2 Have points prepared. Build a case around your value and what you bring to the company.

3 Always start negotiations on a positive note.  For example, thank the employer for the opportunity and make a counter offer.

4 “No” means “not now.”

5 Negotiate more than money: early salary review, signing bonus, relocation costs, profit sharing, flexible schedule, paid time off, benefits, perks, educational programs, expense account, club memberships, bigger office, laptop, cell phone, job title.

6 Act confident (even if you don’t feel it).
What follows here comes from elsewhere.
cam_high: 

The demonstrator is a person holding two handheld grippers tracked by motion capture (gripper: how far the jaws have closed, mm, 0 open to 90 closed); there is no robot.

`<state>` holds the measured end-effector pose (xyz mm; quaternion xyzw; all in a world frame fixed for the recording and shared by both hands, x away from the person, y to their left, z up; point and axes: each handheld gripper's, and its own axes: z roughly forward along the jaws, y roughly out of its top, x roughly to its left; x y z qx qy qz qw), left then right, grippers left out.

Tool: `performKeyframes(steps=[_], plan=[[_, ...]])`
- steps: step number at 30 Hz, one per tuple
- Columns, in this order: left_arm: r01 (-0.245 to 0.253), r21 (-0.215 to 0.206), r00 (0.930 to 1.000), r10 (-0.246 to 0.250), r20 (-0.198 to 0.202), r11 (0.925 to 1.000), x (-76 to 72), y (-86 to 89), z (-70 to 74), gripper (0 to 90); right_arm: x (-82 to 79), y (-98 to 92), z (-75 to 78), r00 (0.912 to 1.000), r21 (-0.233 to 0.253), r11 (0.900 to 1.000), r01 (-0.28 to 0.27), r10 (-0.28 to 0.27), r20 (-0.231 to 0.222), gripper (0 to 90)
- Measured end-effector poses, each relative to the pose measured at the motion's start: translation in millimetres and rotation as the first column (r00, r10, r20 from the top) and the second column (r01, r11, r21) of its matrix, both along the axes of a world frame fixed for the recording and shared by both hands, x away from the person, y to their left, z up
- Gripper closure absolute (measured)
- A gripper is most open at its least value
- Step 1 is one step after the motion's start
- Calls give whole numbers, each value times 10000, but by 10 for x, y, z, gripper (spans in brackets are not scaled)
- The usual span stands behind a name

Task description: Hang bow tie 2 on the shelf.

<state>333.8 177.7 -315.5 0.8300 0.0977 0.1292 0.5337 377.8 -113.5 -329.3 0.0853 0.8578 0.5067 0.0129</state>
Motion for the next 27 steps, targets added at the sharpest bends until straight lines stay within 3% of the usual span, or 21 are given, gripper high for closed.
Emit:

Perceived confidence has a big impact.

7 Request 24 to 72 hours to think over the offer.

8 If someone acts put off by a reasonable counter offer, consider it a red flag or negotiating ploy. Perhaps the employer doesn’t value what you bring to the table. Or it’s an effort to intimidate you into agreement.

9 The best time to negotiate, or renegotiate, is when you have job offers from another company.

10 Above all, focus on relationship building. It’s a lot more difficult to say ‘no’ if they like you.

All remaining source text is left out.